_ACTION ITEM_.
For every line in the data below that contains "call", copy the line.

****************************************

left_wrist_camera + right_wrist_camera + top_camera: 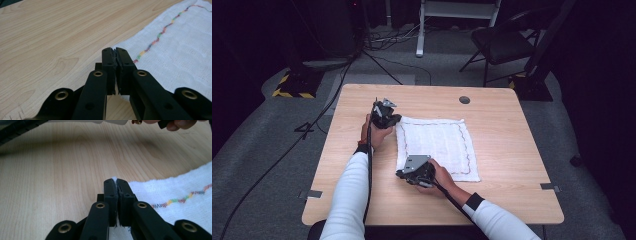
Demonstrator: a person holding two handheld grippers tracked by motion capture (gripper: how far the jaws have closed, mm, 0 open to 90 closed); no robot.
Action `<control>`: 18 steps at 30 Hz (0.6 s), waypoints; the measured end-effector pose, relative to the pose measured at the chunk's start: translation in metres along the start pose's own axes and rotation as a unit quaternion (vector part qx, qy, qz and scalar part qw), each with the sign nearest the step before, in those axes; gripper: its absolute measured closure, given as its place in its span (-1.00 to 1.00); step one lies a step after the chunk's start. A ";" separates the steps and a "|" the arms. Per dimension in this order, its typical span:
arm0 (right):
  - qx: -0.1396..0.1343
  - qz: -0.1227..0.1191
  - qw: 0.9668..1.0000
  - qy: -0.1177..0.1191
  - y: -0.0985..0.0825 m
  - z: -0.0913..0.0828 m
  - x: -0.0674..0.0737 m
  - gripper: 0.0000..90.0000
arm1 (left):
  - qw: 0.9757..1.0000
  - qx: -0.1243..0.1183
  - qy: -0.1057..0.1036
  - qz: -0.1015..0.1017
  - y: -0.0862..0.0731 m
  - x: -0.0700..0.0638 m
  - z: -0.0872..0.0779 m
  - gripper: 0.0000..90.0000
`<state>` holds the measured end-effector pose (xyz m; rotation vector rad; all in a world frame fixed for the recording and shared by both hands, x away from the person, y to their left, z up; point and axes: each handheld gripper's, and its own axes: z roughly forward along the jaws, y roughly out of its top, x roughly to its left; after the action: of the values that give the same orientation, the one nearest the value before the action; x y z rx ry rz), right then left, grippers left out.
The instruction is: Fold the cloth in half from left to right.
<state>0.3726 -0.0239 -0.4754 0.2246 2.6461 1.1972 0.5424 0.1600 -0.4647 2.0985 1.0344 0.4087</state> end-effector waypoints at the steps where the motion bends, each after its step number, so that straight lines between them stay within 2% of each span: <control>1: -0.002 -0.001 1.000 0.002 0.002 0.000 0.000 0.95 | 1.000 -0.002 0.001 0.000 0.000 0.000 -0.002 0.92; 4: -0.003 -0.007 1.000 0.005 0.009 0.002 0.001 0.95 | 1.000 -0.002 0.008 0.005 -0.002 0.003 -0.009 0.92; 8: -0.007 -0.013 1.000 0.005 0.015 0.005 0.006 0.95 | 1.000 -0.007 0.011 -0.006 -0.005 0.008 -0.017 0.92; 10: -0.007 -0.014 1.000 0.006 0.016 0.005 0.007 0.95 | 1.000 -0.004 0.014 -0.003 -0.005 0.009 -0.020 0.92; 18: -0.011 -0.014 1.000 0.004 0.021 0.006 0.009 0.95 | 1.000 -0.008 0.018 0.001 -0.004 0.007 -0.023 0.92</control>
<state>0.3665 -0.0040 -0.4648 0.1802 2.6327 1.2195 0.5317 0.1781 -0.4527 2.0863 1.0461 0.4564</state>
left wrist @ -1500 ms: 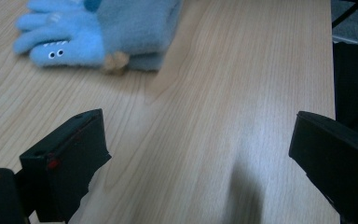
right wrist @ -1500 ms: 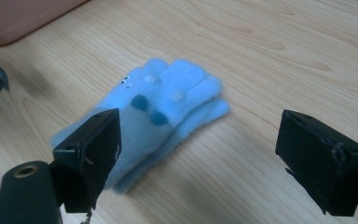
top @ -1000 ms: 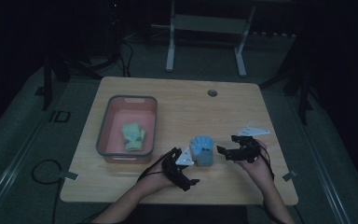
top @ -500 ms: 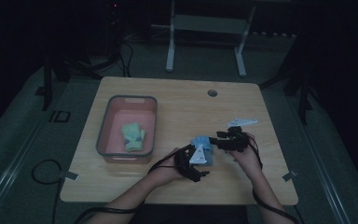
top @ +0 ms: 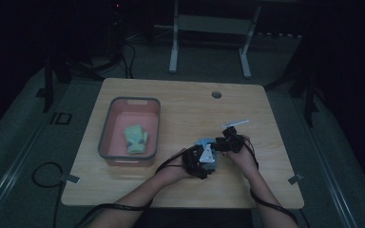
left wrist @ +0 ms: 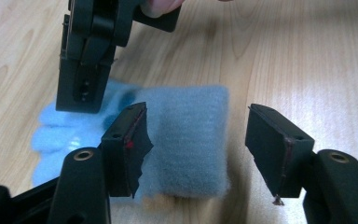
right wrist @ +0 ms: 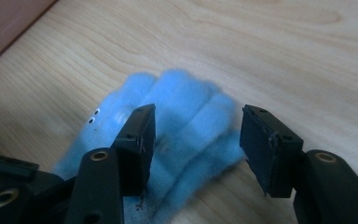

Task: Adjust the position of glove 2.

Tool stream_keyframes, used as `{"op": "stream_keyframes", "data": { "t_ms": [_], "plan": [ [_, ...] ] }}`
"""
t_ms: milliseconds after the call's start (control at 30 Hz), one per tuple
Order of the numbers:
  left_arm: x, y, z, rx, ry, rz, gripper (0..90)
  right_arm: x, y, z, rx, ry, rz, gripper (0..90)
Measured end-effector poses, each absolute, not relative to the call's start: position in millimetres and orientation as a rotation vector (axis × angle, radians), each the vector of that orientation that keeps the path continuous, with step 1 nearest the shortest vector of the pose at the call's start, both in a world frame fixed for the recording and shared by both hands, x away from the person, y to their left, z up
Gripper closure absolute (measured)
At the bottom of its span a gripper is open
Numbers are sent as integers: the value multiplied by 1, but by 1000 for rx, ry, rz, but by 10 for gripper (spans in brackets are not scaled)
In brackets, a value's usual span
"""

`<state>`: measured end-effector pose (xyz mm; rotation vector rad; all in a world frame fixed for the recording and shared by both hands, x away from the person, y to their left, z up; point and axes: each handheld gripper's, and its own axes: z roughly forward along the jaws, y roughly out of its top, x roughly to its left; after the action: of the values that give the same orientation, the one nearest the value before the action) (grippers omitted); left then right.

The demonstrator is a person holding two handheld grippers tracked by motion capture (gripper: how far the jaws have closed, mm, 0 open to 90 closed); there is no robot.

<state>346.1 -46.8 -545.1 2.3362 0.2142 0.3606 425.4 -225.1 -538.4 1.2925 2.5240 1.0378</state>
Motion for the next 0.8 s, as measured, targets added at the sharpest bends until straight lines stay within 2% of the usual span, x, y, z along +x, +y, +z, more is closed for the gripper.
{"op": "stream_keyframes", "data": {
  "t_ms": [67,133,200,367,400,433,533,600,700,800],
  "plan": [
    [347,-49,-548,2355,208,359,411,425,-224,-543,1298,2521,998,374],
    [346,-51,-551,2366,201,368,418,424,-223,-546,1291,2519,978,354],
    [345,-53,-554,2379,199,402,426,424,-223,-546,1291,2515,972,353],
    [345,-55,-556,2390,214,450,560,420,-216,-545,1231,2524,910,389],
    [346,-55,-556,2385,222,449,560,419,-215,-545,1225,2530,910,400],
    [347,-54,-556,2386,219,451,613,417,-215,-545,1207,2541,931,479],
    [349,-52,-555,2388,219,435,671,416,-215,-546,1197,2566,976,594],
    [350,-52,-554,2391,229,422,684,416,-216,-547,1196,2572,992,610],
    [351,-52,-552,2401,231,417,721,416,-214,-548,1205,2578,1021,705],
    [352,-52,-551,2409,236,404,732,415,-212,-548,1200,2583,1017,749]
  ]
}}
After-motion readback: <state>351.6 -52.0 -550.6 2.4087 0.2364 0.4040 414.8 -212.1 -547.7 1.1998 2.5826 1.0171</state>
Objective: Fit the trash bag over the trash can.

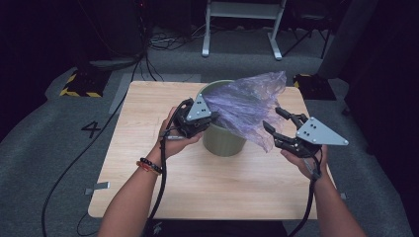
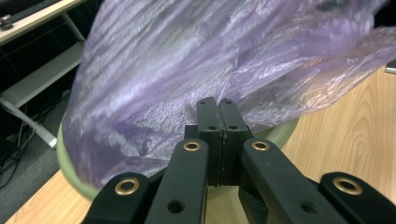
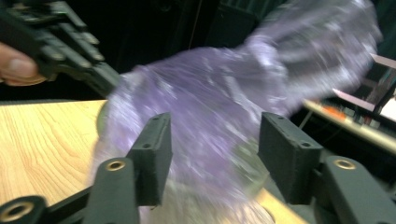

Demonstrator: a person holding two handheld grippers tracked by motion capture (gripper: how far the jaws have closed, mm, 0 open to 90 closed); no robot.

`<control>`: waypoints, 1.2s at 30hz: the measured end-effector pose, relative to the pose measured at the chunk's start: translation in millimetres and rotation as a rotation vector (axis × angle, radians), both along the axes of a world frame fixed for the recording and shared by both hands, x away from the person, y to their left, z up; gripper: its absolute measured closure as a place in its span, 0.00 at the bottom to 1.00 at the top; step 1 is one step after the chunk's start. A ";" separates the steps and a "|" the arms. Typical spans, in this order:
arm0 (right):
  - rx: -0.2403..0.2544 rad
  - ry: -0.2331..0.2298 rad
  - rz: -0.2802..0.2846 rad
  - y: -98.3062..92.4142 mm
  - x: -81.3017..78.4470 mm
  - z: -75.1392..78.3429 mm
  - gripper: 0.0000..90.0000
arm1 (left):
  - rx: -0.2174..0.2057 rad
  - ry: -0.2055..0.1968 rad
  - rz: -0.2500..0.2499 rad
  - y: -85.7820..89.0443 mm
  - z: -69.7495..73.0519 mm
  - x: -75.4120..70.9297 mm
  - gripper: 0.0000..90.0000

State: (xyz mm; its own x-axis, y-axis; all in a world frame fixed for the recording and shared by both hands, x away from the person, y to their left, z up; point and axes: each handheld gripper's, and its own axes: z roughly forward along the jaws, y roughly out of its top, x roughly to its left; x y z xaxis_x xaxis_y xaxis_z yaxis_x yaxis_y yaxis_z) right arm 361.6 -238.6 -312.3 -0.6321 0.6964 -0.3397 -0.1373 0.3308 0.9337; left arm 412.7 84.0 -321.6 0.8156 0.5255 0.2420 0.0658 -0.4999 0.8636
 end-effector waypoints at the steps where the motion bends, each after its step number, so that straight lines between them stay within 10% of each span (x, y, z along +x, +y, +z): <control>1: 0.017 0.023 -0.006 -3.0 3.5 -1.0 0.45 | -0.004 -0.001 -0.003 1.9 -0.5 -0.7 1.00; 9: 0.055 0.120 -0.040 -8.6 20.7 -6.9 0.33 | -0.007 -0.003 -0.010 10.2 -2.6 -6.2 1.00; 12: 0.061 0.154 0.010 -9.1 25.0 -8.1 0.57 | -0.011 -0.002 -0.009 12.6 -3.0 -7.2 0.98; 17: -0.010 0.092 0.083 2.2 15.2 -4.0 0.94 | -0.027 0.001 -0.005 14.1 -2.8 -11.4 0.73; 23: -0.055 0.064 0.111 17.1 7.1 2.8 1.00 | -0.087 0.006 -0.013 12.3 3.4 -27.1 0.25; 31: -0.110 0.045 0.075 35.5 5.5 4.1 1.00 | -0.064 -0.032 -0.170 -13.4 15.5 -64.9 0.17; 36: -0.128 0.043 0.077 43.3 4.6 3.1 0.98 | -0.049 -0.036 -0.175 -32.2 17.7 -71.3 0.17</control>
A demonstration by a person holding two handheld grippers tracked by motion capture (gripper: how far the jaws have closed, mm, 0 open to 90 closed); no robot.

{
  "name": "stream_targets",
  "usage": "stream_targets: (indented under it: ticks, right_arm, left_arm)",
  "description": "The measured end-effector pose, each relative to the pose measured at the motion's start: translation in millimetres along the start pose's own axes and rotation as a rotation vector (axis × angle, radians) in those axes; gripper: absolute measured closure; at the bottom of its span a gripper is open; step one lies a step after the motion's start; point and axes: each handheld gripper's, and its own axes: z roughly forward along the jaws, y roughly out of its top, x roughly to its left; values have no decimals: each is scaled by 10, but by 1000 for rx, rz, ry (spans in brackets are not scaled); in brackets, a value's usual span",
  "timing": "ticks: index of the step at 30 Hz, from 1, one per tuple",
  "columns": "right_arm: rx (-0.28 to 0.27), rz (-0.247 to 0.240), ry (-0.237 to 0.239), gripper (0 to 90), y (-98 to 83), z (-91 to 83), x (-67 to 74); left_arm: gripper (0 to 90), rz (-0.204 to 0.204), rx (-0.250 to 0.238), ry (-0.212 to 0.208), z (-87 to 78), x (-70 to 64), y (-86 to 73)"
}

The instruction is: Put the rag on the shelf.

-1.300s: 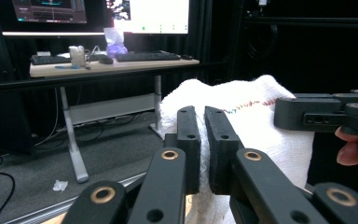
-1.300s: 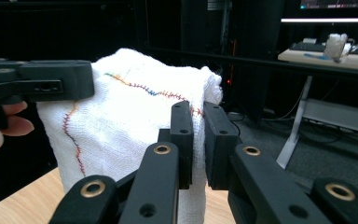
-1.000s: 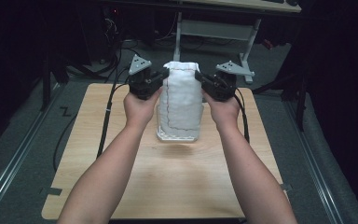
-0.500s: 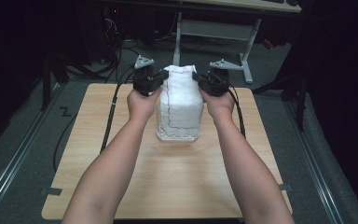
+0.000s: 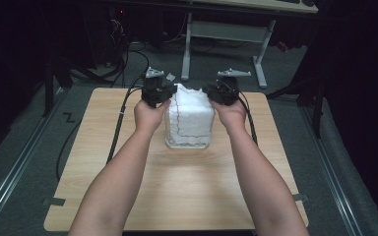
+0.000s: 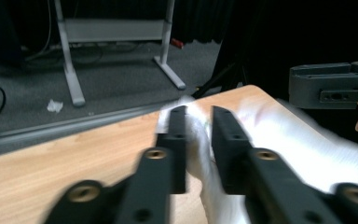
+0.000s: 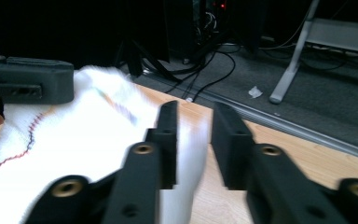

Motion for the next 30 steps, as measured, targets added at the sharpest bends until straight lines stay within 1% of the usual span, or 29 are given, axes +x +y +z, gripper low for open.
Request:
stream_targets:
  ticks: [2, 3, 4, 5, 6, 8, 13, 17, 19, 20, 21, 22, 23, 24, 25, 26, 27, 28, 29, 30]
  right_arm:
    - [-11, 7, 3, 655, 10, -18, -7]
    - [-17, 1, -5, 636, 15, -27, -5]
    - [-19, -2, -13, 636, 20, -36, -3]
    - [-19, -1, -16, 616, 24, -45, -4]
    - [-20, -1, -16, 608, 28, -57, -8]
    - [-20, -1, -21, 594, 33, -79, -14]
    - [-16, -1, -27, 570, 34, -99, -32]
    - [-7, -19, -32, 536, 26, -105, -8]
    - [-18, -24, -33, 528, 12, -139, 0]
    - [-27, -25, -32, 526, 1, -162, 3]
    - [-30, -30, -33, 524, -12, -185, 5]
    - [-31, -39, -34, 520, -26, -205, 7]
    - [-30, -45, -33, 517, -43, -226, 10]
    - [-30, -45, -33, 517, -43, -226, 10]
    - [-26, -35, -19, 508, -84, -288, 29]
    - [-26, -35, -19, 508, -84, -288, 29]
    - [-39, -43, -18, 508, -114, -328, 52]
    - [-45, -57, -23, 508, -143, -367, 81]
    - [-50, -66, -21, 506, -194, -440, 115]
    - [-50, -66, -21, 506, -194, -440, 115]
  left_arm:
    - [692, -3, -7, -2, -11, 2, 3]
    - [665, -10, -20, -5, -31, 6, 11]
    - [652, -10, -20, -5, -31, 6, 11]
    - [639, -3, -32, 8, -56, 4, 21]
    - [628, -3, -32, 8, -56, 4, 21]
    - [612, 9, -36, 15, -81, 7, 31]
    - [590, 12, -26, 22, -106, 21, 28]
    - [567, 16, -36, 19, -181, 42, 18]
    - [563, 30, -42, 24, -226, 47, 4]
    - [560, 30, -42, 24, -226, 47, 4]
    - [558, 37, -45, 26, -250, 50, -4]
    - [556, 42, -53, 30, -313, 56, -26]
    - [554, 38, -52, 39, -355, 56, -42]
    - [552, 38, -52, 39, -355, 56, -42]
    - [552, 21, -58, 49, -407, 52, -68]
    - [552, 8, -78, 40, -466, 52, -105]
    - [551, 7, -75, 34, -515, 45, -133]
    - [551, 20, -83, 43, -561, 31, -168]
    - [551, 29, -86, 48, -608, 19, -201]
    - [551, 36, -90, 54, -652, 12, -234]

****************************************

_EXERCISE SOLUTION_.
t_ms: milliseconds after the call's start (control at 30 Hz), one per tuple
Measured end-effector poses, each absolute, not relative to the call's start: position in millimetres and orientation as a rotation vector (axis × angle, radians), each the vector of that orientation that keeps the path continuous, with step 1 nearest the shortest vector of the pose at the call's start, both in a world frame fixed for the recording and shared by both hands, x away from the person, y to their left, z up

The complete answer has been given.